▶ _TASK_
Return the listing below in full, with every line exactly as it is.

▶ _GIVEN DATA_

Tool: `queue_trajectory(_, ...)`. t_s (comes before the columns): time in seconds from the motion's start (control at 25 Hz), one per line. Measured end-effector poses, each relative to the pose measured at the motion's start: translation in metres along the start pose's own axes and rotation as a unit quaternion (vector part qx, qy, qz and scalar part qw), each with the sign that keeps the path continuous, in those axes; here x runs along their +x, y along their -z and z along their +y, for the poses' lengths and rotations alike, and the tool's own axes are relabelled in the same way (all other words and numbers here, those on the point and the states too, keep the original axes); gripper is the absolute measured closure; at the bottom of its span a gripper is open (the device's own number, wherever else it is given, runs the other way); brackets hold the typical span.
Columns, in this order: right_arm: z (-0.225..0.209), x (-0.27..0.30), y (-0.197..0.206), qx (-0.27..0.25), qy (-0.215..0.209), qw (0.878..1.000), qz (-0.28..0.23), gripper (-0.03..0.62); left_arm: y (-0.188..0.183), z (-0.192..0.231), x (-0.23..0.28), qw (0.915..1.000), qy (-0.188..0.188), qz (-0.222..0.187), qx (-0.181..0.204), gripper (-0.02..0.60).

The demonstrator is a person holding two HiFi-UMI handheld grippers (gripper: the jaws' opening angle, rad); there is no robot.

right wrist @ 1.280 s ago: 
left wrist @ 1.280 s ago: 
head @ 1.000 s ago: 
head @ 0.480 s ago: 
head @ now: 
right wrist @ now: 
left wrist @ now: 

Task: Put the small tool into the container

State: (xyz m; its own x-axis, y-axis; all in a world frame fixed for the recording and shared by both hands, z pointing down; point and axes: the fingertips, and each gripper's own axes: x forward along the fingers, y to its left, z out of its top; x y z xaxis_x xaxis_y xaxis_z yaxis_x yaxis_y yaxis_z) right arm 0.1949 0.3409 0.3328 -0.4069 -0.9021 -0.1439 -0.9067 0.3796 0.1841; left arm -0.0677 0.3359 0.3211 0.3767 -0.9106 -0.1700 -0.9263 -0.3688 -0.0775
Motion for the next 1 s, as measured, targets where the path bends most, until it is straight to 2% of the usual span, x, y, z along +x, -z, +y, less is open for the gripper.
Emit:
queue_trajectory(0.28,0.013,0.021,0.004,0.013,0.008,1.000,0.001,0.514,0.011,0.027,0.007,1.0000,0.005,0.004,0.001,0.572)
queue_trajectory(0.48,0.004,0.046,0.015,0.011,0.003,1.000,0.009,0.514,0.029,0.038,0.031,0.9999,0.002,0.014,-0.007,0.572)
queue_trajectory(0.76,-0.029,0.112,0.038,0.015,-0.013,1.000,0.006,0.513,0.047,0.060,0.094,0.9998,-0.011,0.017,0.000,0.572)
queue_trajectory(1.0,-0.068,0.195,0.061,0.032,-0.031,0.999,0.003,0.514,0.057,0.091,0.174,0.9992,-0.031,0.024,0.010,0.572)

▶ _YOUR RESPONSE_
Tool: `queue_trajectory(_, ...)`. t_s (comes before the columns): time in seconds from the motion's start (control at 25 Hz), one per line. Measured end-effector poses, each relative to the pose measured at the motion's start: translation in metres along the start pose's own axes and rotation as a unit quaternion (vector part qx, qy, qz and scalar part qw), each with the sign that keeps the path continuous, in those axes; here x runs along their +x, y along their -z and z along their +y, for the poses' lengths and rotations alike, and the tool's own axes are relabelled in the same way (all other words and numbers here, those on the point and the states too, keep the original axes); gripper is the absolute measured closure; at the bottom of its span a gripper is open (the device's own number, wherever else it is given, runs the other way); brackets hold the typical span.
Columns, in this order: right_arm: z (-0.225..0.209), x (-0.27..0.30), y (-0.197..0.206), qx (-0.27..0.25), qy (-0.215..0.209), qw (0.878..1.000), qz (-0.28..0.23), gripper (-0.03..0.62); left_arm: y (-0.188..0.183), z (-0.192..0.231), x (-0.23..0.28), qw (0.915..1.000), qy (-0.188..0.188), qz (-0.222..0.187), qx (-0.181..0.204), gripper (-0.02..0.60).

The demonstrator is a person holding two HiFi-UMI handheld grippers (gripper: the jaws' opening angle, rad); there is no robot.

right wrist @ 1.280 s ago: 
left wrist @ 1.280 s ago: 
head @ 1.000 s ago: 
head @ 0.480 s ago: 
head @ now: 
right wrist @ now: 
left wrist @ now: 

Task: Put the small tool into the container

State: (xyz m; its own x-axis, y-axis; all in a world frame fixed for the recording and shared by both hands, z pointing down; point and axes: the fingertips, and each gripper's own axes: x forward along the fingers, y to its left, z out of its top; x y z xaxis_x xaxis_y xaxis_z yaxis_x yaxis_y yaxis_z) right arm 0.1949 0.3409 0.3328 -0.4069 -0.9021 -0.1439 -0.9067 0.3796 0.1841; left arm -0.0677 0.3359 0.3211 0.3767 -0.9106 -0.1700 -0.9263 -0.3688 -0.0775
Motion for the next 1 s, as measured, targets where the path bends most, until it is straight to 2% of the usual span, x, y, z along +x, -z, +y, less is open for the gripper.
Emit:
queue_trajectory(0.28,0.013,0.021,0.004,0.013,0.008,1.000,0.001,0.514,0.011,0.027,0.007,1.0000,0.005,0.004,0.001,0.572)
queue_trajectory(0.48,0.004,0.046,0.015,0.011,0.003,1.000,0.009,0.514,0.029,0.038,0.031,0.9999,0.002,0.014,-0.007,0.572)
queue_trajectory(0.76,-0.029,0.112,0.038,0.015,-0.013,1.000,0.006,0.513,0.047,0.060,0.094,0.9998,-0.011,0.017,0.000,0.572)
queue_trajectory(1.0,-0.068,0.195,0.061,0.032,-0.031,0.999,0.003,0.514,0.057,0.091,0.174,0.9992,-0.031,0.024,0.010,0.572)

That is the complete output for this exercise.